Collected data entries:

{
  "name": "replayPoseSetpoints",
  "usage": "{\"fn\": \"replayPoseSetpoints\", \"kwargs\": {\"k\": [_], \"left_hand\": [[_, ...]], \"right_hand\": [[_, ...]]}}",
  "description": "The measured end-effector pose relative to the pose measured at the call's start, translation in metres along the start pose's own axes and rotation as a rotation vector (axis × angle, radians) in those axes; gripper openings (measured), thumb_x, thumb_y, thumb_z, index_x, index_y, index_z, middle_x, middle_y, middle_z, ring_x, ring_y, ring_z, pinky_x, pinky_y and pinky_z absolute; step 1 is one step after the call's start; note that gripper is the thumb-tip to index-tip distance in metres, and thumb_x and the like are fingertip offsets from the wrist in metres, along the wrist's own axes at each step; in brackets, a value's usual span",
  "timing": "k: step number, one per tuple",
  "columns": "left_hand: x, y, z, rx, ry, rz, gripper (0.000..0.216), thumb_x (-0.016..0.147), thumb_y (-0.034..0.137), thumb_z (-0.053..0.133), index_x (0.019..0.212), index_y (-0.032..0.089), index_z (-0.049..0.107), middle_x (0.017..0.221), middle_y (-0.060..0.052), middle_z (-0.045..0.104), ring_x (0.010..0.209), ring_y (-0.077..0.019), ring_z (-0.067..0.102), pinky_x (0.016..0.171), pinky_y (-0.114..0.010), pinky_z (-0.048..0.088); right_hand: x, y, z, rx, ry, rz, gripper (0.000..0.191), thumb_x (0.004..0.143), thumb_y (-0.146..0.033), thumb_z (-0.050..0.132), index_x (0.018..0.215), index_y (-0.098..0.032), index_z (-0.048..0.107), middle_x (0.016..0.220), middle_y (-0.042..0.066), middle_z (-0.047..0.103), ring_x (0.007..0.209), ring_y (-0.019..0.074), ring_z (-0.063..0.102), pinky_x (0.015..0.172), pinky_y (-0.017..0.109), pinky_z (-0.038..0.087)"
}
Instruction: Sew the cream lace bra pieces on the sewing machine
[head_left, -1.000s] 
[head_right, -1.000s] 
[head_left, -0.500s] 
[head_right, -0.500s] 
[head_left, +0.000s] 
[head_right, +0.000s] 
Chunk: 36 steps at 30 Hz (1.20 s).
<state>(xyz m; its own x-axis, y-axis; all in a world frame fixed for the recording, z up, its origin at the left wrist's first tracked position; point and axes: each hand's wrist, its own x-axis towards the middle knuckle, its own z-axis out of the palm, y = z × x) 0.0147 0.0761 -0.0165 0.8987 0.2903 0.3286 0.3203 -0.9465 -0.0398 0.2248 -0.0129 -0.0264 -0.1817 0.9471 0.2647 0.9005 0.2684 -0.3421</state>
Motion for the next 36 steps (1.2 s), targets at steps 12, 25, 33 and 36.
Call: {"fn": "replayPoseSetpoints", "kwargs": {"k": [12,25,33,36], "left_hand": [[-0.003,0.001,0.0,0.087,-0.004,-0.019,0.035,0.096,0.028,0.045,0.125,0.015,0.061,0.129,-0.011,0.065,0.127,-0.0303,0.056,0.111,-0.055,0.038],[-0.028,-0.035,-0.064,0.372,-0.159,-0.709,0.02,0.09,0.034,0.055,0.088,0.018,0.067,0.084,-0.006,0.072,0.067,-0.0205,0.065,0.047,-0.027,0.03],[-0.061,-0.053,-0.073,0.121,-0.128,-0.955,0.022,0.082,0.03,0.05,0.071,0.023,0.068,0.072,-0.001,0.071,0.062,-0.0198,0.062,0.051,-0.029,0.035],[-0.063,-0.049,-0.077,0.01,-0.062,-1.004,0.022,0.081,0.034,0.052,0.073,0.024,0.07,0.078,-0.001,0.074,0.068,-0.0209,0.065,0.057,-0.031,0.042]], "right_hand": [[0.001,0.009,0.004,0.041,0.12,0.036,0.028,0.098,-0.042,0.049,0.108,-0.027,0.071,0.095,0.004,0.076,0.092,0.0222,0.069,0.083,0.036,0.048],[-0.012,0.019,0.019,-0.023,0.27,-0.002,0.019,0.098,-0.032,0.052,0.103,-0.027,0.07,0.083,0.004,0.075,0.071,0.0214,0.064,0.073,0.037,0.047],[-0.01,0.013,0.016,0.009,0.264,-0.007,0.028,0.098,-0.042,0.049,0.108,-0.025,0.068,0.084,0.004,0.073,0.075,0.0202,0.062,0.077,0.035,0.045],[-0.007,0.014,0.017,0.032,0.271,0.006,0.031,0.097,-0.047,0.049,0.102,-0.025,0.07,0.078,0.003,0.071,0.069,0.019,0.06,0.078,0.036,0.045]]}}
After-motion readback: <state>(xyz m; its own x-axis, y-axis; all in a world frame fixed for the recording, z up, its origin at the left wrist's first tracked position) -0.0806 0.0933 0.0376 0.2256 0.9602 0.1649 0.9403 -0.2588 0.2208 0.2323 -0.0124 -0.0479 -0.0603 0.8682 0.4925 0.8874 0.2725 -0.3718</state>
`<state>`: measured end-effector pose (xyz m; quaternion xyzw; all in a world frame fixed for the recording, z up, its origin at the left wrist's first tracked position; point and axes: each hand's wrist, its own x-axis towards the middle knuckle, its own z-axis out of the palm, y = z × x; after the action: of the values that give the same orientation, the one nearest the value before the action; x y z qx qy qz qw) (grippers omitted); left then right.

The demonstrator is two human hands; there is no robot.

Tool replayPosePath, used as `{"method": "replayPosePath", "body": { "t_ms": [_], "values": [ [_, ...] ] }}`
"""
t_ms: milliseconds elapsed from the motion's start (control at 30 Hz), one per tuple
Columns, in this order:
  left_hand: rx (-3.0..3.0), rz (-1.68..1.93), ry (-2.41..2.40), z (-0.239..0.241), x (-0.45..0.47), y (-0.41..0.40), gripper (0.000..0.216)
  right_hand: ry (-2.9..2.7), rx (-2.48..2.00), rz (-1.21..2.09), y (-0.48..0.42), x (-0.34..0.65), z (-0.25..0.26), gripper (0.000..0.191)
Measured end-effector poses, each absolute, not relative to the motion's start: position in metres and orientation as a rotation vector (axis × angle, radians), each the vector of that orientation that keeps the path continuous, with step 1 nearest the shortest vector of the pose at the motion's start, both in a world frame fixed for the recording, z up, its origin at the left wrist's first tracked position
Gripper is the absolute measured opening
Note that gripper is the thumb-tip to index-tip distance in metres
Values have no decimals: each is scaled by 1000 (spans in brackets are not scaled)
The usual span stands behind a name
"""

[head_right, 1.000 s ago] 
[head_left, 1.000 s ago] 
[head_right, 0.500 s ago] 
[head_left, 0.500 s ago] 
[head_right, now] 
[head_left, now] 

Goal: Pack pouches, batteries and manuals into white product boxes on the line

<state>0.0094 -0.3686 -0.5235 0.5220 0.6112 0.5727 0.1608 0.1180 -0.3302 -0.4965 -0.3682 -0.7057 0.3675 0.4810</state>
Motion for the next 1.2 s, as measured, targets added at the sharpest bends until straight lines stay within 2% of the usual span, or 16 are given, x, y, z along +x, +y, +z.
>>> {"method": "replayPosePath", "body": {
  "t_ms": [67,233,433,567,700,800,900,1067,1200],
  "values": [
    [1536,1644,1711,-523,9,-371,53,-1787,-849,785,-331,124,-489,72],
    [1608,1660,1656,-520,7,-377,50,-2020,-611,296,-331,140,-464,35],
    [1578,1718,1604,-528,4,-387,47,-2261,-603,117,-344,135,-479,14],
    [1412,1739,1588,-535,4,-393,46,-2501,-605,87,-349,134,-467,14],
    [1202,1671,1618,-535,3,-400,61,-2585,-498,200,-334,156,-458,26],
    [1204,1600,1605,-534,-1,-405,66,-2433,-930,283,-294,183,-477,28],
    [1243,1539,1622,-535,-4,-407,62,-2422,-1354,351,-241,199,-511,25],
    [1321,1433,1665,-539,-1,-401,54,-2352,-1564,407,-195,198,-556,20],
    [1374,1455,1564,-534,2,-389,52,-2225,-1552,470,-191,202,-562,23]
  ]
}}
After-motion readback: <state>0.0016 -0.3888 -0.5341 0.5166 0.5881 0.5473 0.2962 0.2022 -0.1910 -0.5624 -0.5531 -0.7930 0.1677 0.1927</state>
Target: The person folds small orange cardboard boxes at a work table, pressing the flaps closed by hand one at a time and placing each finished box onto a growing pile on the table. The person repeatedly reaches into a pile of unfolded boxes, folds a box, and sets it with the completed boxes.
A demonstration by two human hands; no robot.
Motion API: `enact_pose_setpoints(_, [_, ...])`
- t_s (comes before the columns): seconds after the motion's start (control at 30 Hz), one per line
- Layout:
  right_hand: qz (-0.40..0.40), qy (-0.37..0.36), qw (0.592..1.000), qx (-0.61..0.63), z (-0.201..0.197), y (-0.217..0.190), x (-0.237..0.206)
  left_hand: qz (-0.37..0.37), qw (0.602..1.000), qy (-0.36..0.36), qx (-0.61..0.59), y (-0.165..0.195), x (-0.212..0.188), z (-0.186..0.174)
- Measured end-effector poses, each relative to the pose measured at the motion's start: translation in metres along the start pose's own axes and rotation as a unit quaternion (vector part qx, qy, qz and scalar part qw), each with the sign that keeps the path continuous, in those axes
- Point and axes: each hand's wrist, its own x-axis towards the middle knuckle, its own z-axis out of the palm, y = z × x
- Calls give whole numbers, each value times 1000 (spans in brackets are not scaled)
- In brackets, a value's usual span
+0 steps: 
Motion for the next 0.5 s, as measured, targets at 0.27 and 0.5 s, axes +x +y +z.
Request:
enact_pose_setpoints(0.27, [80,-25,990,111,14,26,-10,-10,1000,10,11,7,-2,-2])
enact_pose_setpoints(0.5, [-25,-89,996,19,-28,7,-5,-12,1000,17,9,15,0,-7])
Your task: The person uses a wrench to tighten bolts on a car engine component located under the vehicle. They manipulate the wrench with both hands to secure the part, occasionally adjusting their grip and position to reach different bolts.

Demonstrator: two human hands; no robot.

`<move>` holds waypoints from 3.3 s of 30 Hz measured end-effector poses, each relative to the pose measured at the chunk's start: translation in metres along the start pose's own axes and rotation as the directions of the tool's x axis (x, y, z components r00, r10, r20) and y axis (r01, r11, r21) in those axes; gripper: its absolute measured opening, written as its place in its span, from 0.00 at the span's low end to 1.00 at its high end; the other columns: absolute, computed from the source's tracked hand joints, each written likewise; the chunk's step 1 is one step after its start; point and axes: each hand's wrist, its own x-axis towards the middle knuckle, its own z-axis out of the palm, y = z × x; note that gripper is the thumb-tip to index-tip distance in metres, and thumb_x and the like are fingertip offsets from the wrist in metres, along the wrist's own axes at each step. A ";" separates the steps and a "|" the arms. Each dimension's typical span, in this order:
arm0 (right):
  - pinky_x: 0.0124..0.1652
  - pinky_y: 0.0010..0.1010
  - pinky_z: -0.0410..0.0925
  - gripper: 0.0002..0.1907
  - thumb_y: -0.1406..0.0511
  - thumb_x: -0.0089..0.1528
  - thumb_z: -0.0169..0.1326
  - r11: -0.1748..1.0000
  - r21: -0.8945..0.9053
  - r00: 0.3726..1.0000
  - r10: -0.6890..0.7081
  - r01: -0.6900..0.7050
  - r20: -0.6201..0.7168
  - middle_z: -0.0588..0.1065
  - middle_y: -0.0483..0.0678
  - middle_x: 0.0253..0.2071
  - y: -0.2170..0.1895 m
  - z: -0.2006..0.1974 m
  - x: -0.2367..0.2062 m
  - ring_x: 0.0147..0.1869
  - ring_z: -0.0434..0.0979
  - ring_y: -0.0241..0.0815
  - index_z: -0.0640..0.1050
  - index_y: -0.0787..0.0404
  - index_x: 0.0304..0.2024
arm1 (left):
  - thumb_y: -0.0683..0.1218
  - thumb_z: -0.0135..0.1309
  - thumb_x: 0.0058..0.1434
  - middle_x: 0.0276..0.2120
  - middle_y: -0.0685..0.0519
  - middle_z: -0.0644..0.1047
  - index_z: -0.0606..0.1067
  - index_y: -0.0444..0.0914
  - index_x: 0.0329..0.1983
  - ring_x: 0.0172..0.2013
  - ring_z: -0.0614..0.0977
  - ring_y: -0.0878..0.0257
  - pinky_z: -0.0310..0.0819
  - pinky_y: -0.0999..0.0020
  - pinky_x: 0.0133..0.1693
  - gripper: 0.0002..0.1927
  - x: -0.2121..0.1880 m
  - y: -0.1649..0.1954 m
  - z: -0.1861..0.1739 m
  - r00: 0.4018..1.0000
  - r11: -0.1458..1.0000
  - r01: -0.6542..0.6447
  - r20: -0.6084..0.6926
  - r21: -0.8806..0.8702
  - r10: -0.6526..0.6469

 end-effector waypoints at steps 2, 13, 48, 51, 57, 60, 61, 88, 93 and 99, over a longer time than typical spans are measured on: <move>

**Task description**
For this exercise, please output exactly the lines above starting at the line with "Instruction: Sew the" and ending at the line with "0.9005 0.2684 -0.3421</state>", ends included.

**Result of this exercise**
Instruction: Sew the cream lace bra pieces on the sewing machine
[head_left, -1.000s] 
[head_right, -1.000s] 
[head_left, -0.500s] 
[head_right, -0.500s] 
[head_left, +0.000s] 
[head_right, +0.000s] 
Chunk: 36 steps at 30 Hz (1.20 s).
<state>(xyz m; its own x-axis, y-axis; all in a world frame fixed for the recording, z up, its origin at the left wrist's first tracked position; point and axes: each hand's wrist, its own x-axis towards the middle knuckle, its own z-axis out of the palm, y = z × x) 0.0147 0.0761 -0.0165 0.8987 0.2903 0.3286 0.3203 -0.9465 -0.0398 0.2248 -0.0129 -0.0264 -0.1817 0.9471 0.2647 0.9005 0.2684 -0.3421</state>

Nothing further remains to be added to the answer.